Work instruction
In your copy, each line below is repeated exactly and no image appears.
══════════
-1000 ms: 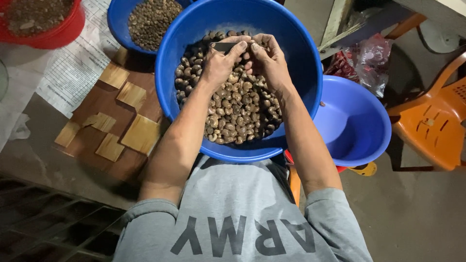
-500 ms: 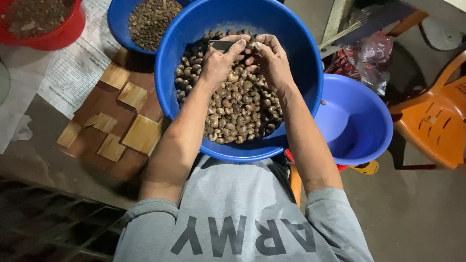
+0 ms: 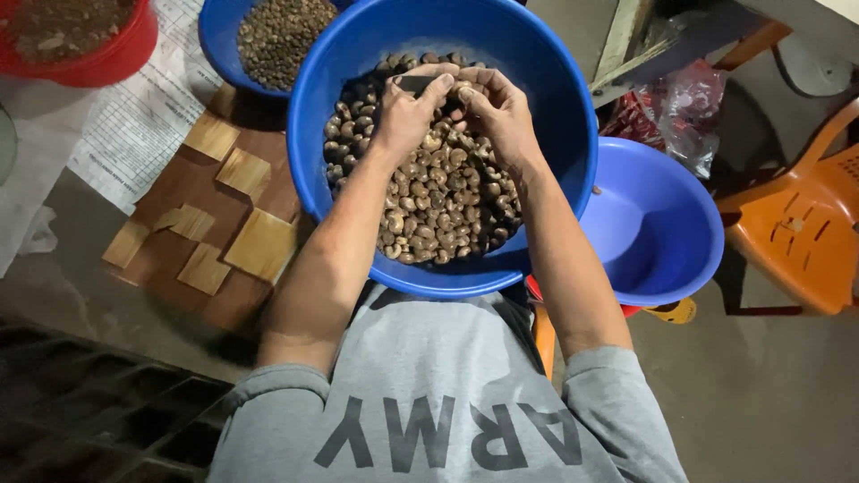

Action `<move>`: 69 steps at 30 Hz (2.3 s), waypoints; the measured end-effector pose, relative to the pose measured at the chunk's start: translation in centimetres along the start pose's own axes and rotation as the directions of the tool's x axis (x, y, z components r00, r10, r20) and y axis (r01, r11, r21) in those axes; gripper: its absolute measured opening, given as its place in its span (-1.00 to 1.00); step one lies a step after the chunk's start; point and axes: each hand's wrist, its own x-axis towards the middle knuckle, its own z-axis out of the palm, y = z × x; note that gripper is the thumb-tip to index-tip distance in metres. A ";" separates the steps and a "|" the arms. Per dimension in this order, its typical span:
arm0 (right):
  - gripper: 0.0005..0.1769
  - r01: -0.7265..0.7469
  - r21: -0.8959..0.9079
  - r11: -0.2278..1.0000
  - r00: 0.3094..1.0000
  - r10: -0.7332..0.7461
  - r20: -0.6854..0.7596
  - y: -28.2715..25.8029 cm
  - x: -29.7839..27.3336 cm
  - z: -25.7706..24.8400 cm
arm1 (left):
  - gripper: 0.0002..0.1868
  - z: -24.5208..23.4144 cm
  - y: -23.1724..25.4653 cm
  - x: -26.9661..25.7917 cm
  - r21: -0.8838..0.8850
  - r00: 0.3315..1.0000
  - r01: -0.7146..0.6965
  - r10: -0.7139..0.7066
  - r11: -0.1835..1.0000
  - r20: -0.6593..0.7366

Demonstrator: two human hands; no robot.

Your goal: A person is manually sorting through a large blue bowl of nuts, using their hands and a small metal tool to inspect and separate them.

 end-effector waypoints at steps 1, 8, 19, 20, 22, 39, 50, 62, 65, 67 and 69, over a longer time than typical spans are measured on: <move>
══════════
Result for this task
-1000 ms: 
-500 ms: 
+0 ms: 

Action `<move>`: 69 steps at 30 Hz (2.3 s), waypoints; the measured end-effector pose, relative to the pose measured at the chunk's start: translation in centimetres along the start pose's own axes and rotation as the directions of the tool's x axis (x, y, z components r00, r10, r20) and y axis (r01, r11, r21) in those axes; gripper: its absolute measured opening, given as its place in its span (-1.00 to 1.00); step one lies a step after the chunk's start; point and axes: each hand's wrist, its own x-axis towards the middle knuckle, its own z-axis out of the palm, y = z × x; note that gripper is the thumb-tip to index-tip distance in metres. A ";" separates the steps and a "|" the arms. Per dimension in this order, its typical span:
arm0 (right):
  - gripper: 0.0005..0.1769
  - r01: -0.7265..0.7469
  - r21: -0.8959..0.9079
  - r11: -0.2278..1.0000
  - r00: 0.3094..1.0000
  - r10: -0.7332..0.7461
  - r20: -0.6854..0.7596
  - y: -28.2715..25.8029 cm
  - x: -29.7839..27.3336 cm
  - z: -25.7706..24.8400 cm
arm1 (left):
  - gripper: 0.0002..0.1868
  - z: -24.5208..23.4144 cm
  - y: -23.1724..25.4653 cm
  - x: -26.9661..25.7917 cm
  - r21: -0.8838..0.8850
  - r00: 0.3315..1.0000
  - r01: -0.7146..0.6965
  - r10: -0.7139..0.7066
  - r11: -0.1835..1.0000
  - r20: -0.6593..0.7366

Demonstrator: two human hands; no robot.

Your goal: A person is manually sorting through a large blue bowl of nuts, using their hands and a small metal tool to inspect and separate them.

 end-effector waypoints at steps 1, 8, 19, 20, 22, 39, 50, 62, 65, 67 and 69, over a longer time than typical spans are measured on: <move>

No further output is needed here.